PROBLEM TO SOLVE =>
Retype each line below without a single alteration.

****************

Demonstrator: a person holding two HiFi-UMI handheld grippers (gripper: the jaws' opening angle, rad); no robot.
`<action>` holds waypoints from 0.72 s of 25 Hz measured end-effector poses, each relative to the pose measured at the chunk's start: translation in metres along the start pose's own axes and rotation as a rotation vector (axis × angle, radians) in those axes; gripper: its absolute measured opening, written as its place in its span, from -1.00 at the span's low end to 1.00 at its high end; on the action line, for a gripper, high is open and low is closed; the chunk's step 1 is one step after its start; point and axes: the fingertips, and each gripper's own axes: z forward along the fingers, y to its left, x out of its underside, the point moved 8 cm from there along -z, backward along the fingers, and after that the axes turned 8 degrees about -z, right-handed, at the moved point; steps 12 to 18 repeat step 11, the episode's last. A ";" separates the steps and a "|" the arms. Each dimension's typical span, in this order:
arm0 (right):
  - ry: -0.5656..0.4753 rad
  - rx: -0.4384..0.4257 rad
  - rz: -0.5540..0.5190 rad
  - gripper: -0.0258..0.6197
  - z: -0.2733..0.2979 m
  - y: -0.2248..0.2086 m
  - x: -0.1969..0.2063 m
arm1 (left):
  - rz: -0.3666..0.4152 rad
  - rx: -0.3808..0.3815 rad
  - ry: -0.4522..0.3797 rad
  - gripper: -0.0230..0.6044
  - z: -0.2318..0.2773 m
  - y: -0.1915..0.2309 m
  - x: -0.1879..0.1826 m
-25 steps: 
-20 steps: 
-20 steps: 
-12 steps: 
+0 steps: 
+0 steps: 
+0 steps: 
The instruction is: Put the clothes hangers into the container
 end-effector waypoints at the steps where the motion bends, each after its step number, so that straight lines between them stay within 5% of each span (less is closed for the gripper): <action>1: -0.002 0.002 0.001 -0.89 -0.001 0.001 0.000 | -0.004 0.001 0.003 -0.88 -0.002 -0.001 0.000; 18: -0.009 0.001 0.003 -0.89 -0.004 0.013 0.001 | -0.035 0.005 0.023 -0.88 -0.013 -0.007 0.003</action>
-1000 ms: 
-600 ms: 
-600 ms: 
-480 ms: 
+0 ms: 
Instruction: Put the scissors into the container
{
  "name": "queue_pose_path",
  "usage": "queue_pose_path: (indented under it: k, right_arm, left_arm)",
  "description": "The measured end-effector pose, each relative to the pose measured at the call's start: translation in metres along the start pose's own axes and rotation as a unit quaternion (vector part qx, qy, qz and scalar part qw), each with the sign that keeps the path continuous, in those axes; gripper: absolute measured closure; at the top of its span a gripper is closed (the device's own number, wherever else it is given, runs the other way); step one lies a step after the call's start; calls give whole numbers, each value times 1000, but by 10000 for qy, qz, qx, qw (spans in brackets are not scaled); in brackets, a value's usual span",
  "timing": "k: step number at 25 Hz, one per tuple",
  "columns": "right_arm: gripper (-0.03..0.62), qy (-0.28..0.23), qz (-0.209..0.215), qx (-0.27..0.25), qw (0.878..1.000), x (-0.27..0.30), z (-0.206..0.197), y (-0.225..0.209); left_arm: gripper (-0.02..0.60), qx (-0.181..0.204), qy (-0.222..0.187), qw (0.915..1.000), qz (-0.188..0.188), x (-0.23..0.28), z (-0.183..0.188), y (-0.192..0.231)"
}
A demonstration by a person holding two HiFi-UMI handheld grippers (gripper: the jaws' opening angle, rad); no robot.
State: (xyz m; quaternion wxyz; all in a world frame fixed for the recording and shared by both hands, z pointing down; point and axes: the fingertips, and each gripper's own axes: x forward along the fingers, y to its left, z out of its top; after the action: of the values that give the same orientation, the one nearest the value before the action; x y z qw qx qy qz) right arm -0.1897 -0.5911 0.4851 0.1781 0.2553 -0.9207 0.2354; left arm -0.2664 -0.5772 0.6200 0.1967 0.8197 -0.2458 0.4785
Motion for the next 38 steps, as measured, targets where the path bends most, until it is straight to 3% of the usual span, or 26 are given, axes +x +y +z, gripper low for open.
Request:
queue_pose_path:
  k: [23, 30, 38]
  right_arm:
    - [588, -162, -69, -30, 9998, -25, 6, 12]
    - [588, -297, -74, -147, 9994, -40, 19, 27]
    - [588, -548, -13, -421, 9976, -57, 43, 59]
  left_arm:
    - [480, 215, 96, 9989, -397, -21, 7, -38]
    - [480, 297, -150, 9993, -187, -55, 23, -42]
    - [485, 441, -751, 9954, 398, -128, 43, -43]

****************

WORKED SOLUTION =>
Demonstrator: a person holding two HiFi-UMI handheld grippers (gripper: the jaws' opening angle, rad); no robot.
`<action>` holds waypoints from 0.72 s of 25 Hz measured end-effector poses, each relative to the pose measured at the chunk's start: translation in metres along the start pose's own axes and rotation as a rotation vector (axis × angle, radians) in those axes; gripper: its absolute measured opening, written as its place in its span, from -1.00 at the span's low end to 1.00 at its high end; on the action line, for a gripper, high is open and low is closed; the chunk's step 1 is one step after its start; point and axes: the fingertips, and each gripper's own axes: z forward along the fingers, y to its left, x out of its underside, the point moved 8 cm from there along -z, backward along the fingers, and after that the axes turned 8 degrees about -z, right-handed, at the moved point; steps 12 to 18 repeat step 11, the episode's last. A ";" separates the steps and a "|" the arms. Each dimension's typical span, in this order:
arm0 (right):
  - ry: -0.5656..0.4753 rad
  - rx: -0.4384..0.4257 rad
  - rz: -0.5540..0.5190 rad
  - gripper: -0.0258..0.6197
  - z: -0.2733..0.2979 m
  - y: -0.2248..0.2086 m
  - x: -0.1969..0.2063 m
arm1 (left):
  - rz: -0.3666..0.4152 rad
  - rx: -0.3808..0.3815 rad
  - ry: -0.4522..0.3797 rad
  - gripper: -0.0230..0.6044
  - z: -0.2318..0.2773 m
  - y: -0.1915..0.2309 m
  - x: -0.1879..0.1826 m
-25 steps: 
-20 steps: 
-20 steps: 
-12 steps: 
+0 steps: 
+0 steps: 
+0 steps: 
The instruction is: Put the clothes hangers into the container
 end-effector waypoints at the steps where the motion bends, each after its step number, so that straight lines between them stay within 5% of each span (less is closed for the gripper): <action>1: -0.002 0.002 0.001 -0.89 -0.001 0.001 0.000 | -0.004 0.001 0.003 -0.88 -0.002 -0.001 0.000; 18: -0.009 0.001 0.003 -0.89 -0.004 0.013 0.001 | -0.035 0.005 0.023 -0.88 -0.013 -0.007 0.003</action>
-1000 ms: 
-600 ms: 
-600 ms: 
-480 ms: 
+0 ms: 
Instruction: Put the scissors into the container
{
  "name": "queue_pose_path",
  "usage": "queue_pose_path: (indented under it: k, right_arm, left_arm)",
  "description": "The measured end-effector pose, each relative to the pose measured at the call's start: translation in metres along the start pose's own axes and rotation as a unit quaternion (vector part qx, qy, qz and scalar part qw), each with the sign that keeps the path continuous, in those axes; gripper: absolute measured closure; at the top of its span a gripper is closed (the device's own number, wherever else it is given, runs the other way); step one lies a step after the call's start; calls give whole numbers, each value times 1000, but by 10000 for qy, qz, qx, qw (spans in brackets are not scaled); in brackets, a value's usual span",
  "timing": "k: step number at 25 Hz, one per tuple",
  "columns": "right_arm: gripper (-0.03..0.62), qy (-0.28..0.23), qz (-0.209..0.215), qx (-0.27..0.25), qw (0.878..1.000), x (-0.27..0.30), z (-0.206..0.197), y (-0.225..0.209); left_arm: gripper (-0.02..0.60), qx (-0.181..0.204), qy (-0.222..0.187), qw (0.915..1.000), qz (-0.188..0.188), x (-0.23..0.28), z (-0.183..0.188), y (-0.192..0.231)"
}
A demonstration by a person holding two HiFi-UMI handheld grippers (gripper: the jaws' opening angle, rad); no robot.
State: (xyz m; quaternion wxyz; all in a world frame fixed for the recording and shared by both hands, z pointing down; point and axes: the fingertips, and each gripper's own axes: x forward along the fingers, y to its left, z out of its top; after the action: of the values that give the same orientation, the one nearest the value before the action; x y z qw qx qy qz) right arm -0.1897 -0.5911 0.4851 0.1781 0.2553 -0.9207 0.2354; left arm -0.2664 -0.5772 0.6200 0.1967 0.8197 -0.2458 0.4785
Motion for the next 38 steps, as measured, targets where the path bends most, until it is straight to 3% of the usual span, or 26 are given, axes +x +y +z, gripper low for open.
Request:
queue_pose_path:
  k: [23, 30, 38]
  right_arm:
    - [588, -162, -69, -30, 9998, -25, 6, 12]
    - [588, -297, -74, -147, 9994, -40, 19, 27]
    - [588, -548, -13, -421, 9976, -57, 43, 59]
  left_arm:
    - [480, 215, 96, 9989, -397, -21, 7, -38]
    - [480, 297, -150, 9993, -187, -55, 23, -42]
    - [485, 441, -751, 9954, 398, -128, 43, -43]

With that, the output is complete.